Credit: NPG

A panel of independent advisors to the FDA voted 21–3 in favour of approving Celltrion and Pfizer's biosimilar version of Johnson & Johnson's tumour necrosis factor (TNF)-specific antibody infliximab. The FDA is expected to make a regulatory decision on the biosimilar therapy in April, when Celltrion and Pfizer's product could become the first biosimilar antibody to be approved in the United States. Although the agency doesn't have to follow the recommendations of its advisors, it usually does.

The FDA gave its first green light to a biosimilar in 2015, when it approved Sandoz's biosimilar of Amgen's filgrastim, a granulocyte colony-stimulating factor (G-CSF), for the treatment of neutropenia.
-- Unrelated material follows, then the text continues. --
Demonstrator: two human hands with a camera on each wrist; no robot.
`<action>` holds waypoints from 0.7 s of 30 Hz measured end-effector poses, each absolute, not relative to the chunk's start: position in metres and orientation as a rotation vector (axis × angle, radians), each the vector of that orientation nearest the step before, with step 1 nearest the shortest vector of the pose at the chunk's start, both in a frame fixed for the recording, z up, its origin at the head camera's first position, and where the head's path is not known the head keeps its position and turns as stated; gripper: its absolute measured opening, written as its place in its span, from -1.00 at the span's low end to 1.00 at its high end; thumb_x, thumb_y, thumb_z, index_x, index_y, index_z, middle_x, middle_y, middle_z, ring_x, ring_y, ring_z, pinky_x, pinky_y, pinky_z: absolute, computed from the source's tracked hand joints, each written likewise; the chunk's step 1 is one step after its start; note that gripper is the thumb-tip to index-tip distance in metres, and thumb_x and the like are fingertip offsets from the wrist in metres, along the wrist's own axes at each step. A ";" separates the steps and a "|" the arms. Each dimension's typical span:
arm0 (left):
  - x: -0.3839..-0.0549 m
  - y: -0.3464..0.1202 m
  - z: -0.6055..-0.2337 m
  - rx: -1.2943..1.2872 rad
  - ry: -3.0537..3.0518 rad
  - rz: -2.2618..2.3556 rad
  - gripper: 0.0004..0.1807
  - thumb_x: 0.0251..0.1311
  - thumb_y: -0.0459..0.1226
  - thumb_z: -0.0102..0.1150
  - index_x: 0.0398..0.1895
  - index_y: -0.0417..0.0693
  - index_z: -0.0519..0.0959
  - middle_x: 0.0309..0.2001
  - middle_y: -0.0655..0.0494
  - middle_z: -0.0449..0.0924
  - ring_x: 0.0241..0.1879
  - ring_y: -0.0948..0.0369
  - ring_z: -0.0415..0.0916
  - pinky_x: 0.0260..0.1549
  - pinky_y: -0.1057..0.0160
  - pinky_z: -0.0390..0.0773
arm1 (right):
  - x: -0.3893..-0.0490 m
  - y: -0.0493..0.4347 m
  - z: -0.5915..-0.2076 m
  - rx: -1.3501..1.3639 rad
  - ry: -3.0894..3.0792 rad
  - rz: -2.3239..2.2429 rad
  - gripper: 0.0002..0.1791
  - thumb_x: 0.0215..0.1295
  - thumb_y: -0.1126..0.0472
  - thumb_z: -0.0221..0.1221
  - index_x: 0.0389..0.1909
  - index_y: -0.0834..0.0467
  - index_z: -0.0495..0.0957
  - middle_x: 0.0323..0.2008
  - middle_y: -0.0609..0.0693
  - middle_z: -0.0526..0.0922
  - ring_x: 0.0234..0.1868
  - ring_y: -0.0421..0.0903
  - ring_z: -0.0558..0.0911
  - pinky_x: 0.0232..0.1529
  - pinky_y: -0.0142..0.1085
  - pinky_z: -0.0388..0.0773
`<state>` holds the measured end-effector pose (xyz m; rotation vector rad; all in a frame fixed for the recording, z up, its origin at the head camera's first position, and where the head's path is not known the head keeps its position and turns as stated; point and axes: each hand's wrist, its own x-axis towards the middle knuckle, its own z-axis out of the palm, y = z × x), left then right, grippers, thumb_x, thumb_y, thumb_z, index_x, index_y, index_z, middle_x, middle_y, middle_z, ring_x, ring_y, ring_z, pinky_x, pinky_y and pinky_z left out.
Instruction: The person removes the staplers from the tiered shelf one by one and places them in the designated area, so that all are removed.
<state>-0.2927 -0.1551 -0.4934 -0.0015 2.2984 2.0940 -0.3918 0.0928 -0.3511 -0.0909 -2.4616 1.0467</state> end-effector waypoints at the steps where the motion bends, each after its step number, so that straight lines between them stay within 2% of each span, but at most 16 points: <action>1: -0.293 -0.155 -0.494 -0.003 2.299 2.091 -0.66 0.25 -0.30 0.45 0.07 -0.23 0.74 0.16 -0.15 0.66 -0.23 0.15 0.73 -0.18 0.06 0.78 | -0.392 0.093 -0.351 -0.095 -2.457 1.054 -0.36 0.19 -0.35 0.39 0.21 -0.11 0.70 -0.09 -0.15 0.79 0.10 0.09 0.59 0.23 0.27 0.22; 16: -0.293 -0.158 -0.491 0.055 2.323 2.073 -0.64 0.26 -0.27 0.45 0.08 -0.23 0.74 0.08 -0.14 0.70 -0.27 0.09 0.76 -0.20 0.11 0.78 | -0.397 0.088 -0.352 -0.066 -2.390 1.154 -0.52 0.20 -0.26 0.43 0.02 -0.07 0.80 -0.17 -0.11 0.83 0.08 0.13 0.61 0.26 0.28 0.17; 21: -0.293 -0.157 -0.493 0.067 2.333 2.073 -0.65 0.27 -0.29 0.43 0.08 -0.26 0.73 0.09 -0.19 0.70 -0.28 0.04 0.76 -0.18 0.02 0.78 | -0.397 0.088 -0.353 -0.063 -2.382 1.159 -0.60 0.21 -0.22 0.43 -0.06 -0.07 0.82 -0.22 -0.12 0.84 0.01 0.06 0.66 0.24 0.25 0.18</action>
But because antibodies are more complex than proteins like G-CSF, industry is watching the infliximab biosimilar closely for clues about the biosimilar approval pathway.

A key point of discussion at the advisory panel meeting was whether to allow the extrapolation of clinical data in one indication to support approval in another indication. Johnson & Johnson's infliximab is approved for six indications, including rheumatoid arthritis, ankylosing spondylitis, Crohn disease and ulcerative colitis. Celltrion and Pfizer demonstrated clinical biosimilarity for their product only in patients with rheumatoid arthritis and ankylosing spondylitis. The advisory panel voted in favour of allowing extrapolation of this data, backed by analytical data on the biophysical characteristics of the biosimilar, to support approval across all indications.
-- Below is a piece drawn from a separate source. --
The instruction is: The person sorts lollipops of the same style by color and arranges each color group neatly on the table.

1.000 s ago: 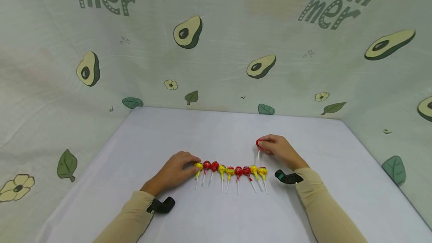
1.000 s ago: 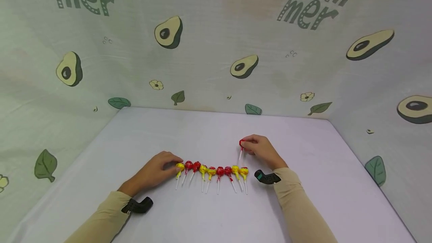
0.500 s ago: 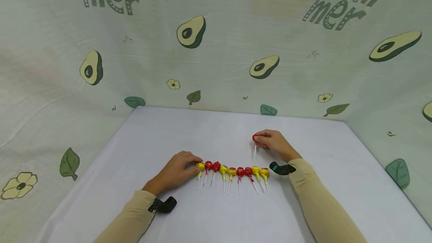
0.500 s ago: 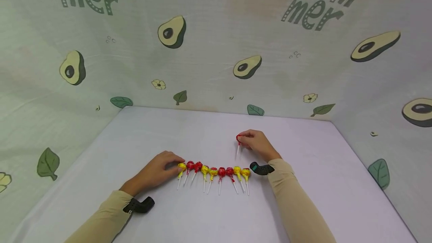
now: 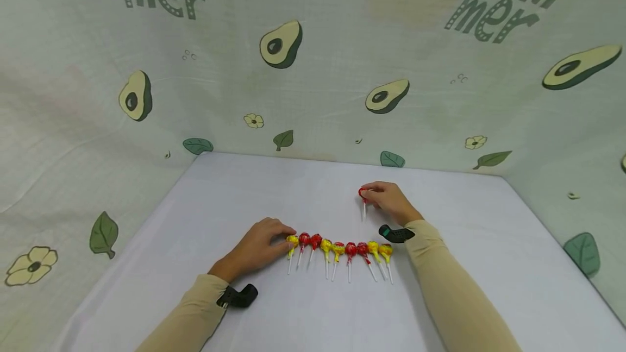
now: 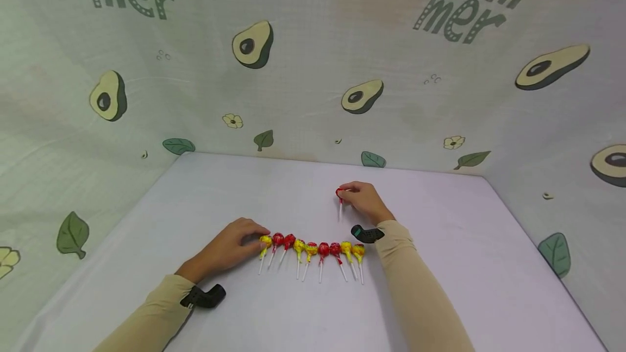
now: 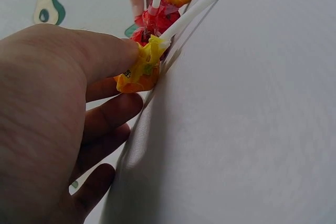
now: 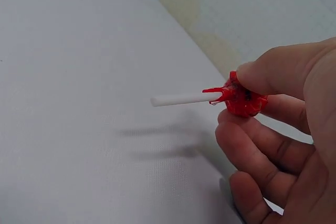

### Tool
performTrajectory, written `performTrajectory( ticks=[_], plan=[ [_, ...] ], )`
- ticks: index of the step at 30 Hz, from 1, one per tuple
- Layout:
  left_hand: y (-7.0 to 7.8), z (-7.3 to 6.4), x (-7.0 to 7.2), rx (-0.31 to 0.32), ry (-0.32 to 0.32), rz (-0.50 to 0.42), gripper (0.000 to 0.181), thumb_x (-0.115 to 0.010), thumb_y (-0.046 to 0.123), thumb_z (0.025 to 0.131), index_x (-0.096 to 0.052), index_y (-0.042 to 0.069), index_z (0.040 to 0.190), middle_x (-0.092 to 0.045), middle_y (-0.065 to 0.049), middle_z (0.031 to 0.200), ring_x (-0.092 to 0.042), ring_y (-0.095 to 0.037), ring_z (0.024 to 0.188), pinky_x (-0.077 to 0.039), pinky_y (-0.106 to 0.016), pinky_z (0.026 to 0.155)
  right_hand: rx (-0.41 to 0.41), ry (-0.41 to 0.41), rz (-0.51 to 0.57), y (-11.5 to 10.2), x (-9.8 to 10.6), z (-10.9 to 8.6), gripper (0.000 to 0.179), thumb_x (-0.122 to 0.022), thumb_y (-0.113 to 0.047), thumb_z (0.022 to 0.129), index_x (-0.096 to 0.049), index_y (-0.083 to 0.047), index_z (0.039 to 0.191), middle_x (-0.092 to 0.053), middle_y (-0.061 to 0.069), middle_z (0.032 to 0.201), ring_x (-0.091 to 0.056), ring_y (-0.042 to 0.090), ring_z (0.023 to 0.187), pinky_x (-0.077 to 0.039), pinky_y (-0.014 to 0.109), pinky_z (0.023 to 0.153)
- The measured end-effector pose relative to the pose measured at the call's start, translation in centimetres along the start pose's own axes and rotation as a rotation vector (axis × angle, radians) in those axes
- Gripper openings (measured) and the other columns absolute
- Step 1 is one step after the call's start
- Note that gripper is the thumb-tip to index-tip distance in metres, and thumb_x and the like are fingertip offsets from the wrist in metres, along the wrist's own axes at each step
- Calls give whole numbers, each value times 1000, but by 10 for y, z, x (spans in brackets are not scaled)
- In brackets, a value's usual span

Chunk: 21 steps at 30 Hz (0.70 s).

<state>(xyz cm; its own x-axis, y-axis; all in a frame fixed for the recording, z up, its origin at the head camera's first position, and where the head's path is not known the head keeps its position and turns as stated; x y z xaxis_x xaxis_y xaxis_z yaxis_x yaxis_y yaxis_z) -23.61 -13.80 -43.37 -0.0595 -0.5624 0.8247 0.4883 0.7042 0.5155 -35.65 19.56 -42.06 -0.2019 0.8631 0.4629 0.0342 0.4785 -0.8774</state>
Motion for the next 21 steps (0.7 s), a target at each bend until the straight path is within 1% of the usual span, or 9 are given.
performTrajectory(
  ticks=[8, 13, 17, 21],
  plan=[
    [-2, -1, 1, 3, 6, 5, 27, -74, 26, 92, -72, 21, 118, -65, 11, 109, -56, -13, 110, -46, -41, 96, 7, -17, -32, -3, -6, 10, 38, -65, -35, 98, -66, -9, 125, -68, 9, 111, -61, 26, 101, -46, 34, 83],
    [-2, -2, -2, -7, -6, -8, 27, -73, 27, 92, -72, 20, 118, -66, 11, 109, -56, -13, 110, -47, -41, 95, 5, -28, -25, -5, -10, 13, 38, -65, -34, 98, -66, -8, 125, -69, 10, 111, -61, 26, 101, -45, 34, 83],
    [-2, -1, -3, -27, -3, 5, 27, -73, 28, 92, -72, 21, 118, -66, 11, 110, -56, -13, 110, -46, -40, 95, 10, -8, -24, -7, -14, 17, 37, -66, -32, 97, -66, -7, 124, -70, 10, 109, -62, 26, 100, -44, 35, 83],
    [-2, 0, -2, -45, 10, 16, 26, -73, 28, 93, -72, 21, 118, -65, 10, 109, -56, -13, 110, -46, -40, 95, 29, 8, -49, -12, -19, 21, 36, -66, -30, 97, -67, -5, 123, -70, 11, 109, -62, 26, 101, -44, 35, 84]
  ],
)
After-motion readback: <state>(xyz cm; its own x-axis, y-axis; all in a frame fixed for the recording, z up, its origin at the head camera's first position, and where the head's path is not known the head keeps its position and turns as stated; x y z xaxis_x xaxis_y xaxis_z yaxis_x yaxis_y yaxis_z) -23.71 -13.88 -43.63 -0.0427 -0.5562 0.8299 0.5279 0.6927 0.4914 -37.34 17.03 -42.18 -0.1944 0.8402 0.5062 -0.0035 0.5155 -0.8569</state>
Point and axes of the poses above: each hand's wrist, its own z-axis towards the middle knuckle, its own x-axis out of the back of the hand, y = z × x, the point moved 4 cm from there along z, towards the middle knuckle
The European Medicines Agency approved the biosimilar in the European Union in 2013. An approval in the United States would be a further blow for Johnson & Johnson, which sells around US$6.8 billion worth of infliximab each year. Johnson & Johnson is suing Celltrion, however, alleging that the biosimilar will infringe several US patents. This lawsuit could keep the biosimilar off the US market even in the case of an approval.
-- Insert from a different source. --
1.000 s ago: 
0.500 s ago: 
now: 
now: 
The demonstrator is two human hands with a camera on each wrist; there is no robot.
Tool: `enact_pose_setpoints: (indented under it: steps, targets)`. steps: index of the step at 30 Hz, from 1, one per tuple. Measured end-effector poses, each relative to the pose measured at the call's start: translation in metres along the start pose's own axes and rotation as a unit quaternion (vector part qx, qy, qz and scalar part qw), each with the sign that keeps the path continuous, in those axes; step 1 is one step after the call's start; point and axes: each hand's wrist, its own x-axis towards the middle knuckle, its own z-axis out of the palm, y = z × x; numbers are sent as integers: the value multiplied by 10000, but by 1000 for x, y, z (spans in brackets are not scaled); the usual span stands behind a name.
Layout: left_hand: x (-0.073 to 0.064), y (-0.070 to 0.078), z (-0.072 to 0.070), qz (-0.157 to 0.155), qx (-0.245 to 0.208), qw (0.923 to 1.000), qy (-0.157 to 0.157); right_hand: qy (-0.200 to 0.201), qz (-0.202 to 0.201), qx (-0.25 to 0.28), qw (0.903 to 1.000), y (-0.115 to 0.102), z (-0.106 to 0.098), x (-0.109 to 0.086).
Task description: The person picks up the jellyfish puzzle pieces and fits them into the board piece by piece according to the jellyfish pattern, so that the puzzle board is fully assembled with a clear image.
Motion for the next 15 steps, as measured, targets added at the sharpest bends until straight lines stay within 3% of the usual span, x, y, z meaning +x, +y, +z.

Many other lucrative biologics will come off patent in the next few years, prompting Janet Woodcock, director of the FDA's Center for Drug Evaluation and Research, to warn last month that the number of biosimilar applications is set to “explode”. Other blockbuster antibodies that could see biosimilar competitors in the United States within the next 4 years include AbbVie's TNF-specific adalimumab, Roche's vascular endothelial growth factor (VEGF)-specific bevacizumab and Roche's CD20-specific rituximab (Nat. Rev. Drug Discov. 15, 13–14; 2016).